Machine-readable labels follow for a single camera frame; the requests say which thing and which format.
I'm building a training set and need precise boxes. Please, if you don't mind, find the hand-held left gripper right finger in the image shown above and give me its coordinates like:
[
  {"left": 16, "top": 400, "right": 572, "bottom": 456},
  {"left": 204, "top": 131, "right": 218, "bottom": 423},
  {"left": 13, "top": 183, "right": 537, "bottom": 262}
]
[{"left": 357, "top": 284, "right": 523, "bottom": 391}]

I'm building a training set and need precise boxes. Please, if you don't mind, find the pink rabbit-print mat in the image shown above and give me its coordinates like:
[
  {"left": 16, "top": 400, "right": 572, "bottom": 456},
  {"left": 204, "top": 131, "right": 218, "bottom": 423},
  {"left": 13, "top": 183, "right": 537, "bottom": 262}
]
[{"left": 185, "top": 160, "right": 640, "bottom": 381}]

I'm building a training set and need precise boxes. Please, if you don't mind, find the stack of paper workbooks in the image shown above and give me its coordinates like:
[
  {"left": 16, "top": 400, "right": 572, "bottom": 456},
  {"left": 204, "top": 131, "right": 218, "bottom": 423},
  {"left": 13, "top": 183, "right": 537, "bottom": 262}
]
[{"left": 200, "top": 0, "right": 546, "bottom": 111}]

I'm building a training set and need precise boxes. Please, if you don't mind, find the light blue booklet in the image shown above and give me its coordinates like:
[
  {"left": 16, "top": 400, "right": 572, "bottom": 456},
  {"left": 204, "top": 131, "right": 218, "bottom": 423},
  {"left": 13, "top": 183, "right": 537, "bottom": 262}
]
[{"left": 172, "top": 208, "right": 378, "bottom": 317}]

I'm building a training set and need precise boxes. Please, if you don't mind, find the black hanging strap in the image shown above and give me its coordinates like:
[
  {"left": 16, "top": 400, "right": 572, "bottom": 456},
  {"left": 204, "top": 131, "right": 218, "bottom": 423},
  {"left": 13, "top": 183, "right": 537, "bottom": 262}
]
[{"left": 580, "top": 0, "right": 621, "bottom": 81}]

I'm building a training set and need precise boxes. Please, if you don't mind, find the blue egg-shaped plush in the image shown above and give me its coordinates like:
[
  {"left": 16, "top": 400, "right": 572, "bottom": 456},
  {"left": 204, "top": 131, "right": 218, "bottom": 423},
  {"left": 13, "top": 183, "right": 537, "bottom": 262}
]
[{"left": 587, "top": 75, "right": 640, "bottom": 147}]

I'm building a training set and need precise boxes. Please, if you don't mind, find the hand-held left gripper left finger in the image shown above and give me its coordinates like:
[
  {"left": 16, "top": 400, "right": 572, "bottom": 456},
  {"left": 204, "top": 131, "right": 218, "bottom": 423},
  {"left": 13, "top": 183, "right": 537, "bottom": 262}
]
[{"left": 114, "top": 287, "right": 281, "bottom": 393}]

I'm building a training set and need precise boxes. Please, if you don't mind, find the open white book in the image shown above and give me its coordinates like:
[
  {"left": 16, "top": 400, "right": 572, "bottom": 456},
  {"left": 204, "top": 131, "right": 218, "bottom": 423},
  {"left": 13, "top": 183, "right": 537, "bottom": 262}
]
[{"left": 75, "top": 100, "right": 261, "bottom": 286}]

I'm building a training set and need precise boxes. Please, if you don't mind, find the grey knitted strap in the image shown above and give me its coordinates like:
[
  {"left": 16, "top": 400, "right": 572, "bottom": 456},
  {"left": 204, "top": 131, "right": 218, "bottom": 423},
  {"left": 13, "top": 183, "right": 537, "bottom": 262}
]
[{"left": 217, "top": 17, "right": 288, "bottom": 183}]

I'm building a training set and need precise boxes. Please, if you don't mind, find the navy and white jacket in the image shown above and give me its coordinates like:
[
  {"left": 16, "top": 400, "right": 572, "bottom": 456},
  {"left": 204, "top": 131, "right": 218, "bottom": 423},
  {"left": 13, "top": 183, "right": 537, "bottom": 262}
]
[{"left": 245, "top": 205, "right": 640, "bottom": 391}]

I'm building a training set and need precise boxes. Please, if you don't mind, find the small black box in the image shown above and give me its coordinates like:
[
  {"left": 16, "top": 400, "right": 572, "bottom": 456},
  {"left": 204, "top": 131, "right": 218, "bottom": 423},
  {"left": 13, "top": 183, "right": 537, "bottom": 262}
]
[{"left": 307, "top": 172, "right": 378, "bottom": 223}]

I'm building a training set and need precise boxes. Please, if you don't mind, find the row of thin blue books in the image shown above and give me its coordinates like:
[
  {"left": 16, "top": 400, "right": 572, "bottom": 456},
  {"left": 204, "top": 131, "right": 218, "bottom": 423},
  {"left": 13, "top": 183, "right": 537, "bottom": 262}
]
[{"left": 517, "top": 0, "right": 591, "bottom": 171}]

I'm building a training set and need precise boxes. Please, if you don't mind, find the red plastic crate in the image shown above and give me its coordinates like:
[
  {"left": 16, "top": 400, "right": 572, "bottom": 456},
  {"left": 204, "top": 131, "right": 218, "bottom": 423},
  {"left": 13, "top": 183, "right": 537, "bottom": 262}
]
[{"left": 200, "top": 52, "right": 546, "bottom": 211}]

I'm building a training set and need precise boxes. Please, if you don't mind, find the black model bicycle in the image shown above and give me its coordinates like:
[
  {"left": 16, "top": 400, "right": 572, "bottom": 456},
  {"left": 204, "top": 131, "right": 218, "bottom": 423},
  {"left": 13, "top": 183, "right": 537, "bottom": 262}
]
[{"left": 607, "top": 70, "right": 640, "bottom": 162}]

--

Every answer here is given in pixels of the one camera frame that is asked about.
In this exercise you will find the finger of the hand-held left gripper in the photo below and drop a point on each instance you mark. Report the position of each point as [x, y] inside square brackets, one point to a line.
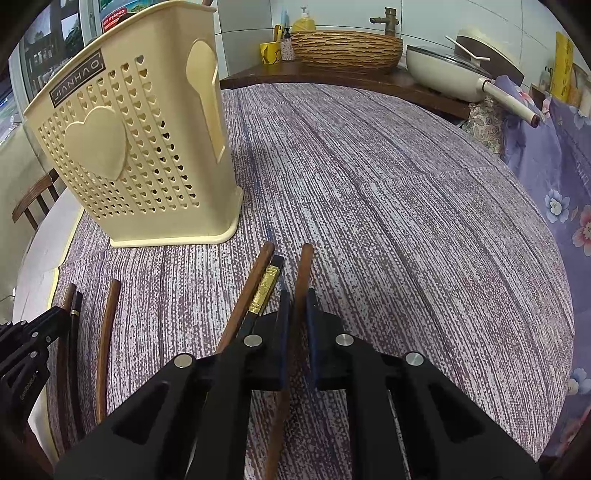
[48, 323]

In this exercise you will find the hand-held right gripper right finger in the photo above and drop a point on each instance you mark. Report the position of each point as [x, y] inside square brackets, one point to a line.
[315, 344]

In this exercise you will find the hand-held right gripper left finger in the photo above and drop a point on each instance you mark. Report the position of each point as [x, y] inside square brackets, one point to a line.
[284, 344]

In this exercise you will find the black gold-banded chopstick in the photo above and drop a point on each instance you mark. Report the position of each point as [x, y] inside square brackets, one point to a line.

**Task to carry out:**
Please show the lines of the material that contain the string "frame".

**Result:**
Machine-readable labels follow for a single camera frame; the requests say which thing and which format.
Every answer here is given in pixels of the one camera frame that is asked about.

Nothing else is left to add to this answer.